Scan the records below for the line containing "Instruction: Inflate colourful" and the line containing "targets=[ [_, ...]". Copy both, plus every line between, exactly.

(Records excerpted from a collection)
************

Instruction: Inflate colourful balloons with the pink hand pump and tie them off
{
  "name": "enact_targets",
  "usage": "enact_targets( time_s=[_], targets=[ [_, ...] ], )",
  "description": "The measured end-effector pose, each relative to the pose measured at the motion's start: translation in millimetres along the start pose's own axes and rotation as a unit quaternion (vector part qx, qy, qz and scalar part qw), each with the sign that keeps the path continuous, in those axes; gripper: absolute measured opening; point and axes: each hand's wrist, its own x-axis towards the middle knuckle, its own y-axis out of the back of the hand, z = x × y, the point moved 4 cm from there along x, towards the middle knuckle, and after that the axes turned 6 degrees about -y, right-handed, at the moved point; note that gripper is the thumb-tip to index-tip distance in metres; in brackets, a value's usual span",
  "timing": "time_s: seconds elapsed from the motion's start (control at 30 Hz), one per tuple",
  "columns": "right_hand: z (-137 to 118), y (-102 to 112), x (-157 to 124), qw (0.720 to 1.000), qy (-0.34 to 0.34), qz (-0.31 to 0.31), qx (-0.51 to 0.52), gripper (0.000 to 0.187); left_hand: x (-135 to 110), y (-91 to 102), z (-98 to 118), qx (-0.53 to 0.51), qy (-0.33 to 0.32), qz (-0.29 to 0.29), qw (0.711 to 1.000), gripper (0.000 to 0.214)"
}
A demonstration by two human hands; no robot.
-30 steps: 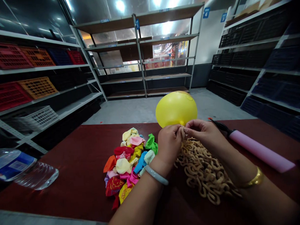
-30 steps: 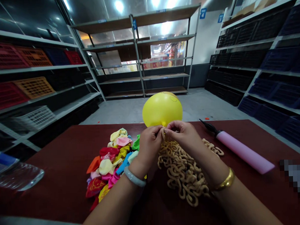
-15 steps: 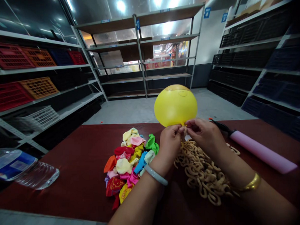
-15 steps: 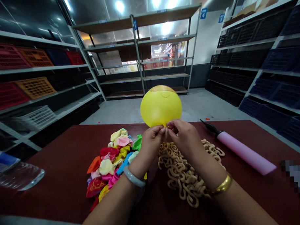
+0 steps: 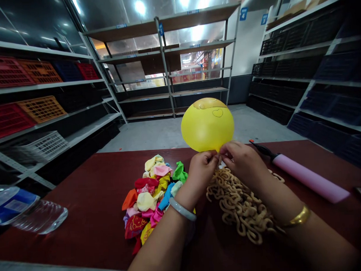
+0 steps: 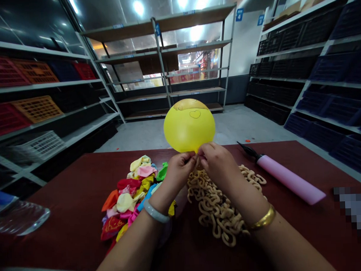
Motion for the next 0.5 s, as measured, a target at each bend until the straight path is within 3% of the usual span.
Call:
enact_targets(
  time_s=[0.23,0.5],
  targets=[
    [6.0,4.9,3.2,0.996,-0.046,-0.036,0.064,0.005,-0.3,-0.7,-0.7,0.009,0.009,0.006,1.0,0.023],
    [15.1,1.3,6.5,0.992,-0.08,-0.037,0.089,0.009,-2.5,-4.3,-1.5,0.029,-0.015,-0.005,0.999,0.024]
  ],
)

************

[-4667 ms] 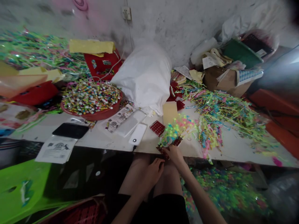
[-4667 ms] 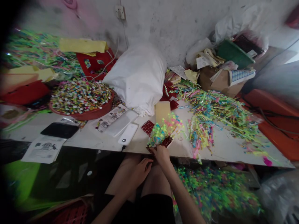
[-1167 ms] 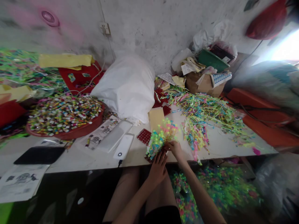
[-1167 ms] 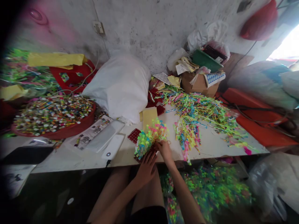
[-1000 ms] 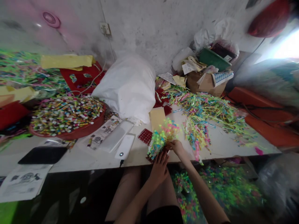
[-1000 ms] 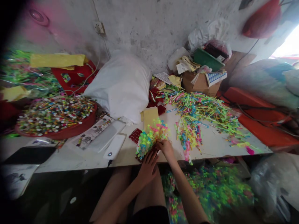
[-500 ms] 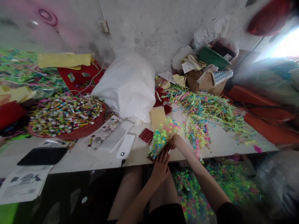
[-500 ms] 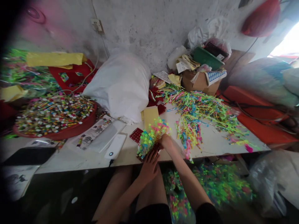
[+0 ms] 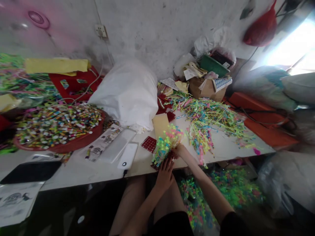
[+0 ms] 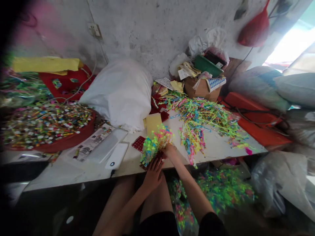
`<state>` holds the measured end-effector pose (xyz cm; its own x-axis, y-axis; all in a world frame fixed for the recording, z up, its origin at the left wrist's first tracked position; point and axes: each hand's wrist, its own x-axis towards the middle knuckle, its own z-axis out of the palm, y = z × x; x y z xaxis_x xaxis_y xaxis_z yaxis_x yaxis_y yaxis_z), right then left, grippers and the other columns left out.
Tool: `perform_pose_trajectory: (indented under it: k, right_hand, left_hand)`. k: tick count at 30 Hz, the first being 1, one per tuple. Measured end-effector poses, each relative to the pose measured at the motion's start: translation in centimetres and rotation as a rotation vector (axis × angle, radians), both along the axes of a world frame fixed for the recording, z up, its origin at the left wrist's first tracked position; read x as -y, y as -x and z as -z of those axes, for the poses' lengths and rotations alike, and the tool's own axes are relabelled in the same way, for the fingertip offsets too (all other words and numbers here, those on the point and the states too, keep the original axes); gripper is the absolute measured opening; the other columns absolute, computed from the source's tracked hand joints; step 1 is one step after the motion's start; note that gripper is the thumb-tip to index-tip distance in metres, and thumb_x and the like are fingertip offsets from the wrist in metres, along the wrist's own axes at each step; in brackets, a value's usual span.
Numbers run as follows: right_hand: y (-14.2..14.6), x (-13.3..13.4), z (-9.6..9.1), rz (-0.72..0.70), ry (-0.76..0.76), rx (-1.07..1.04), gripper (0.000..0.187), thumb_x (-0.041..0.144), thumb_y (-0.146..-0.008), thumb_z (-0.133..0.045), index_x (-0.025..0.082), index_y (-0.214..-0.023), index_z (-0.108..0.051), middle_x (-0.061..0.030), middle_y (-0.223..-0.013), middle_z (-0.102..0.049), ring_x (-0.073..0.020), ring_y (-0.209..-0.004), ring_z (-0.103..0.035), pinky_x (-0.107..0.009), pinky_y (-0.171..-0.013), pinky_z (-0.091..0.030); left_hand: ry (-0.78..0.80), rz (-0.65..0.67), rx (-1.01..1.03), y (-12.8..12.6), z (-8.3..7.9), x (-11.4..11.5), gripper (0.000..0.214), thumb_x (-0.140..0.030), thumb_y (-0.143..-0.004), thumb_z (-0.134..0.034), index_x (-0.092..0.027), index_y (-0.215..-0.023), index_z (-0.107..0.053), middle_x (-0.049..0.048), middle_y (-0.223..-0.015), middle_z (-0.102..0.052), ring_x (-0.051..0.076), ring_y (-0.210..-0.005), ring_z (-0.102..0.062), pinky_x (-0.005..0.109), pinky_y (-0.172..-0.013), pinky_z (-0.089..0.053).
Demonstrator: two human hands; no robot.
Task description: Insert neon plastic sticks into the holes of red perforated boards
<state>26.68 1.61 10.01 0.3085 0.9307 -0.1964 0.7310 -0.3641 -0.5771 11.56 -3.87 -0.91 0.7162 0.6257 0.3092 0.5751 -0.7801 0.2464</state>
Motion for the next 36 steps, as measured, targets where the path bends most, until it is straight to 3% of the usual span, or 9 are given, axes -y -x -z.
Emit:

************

▶ **Answer to this task**
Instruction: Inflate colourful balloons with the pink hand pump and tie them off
{
  "name": "enact_targets",
  "usage": "enact_targets( time_s=[_], targets=[ [_, ...] ], )",

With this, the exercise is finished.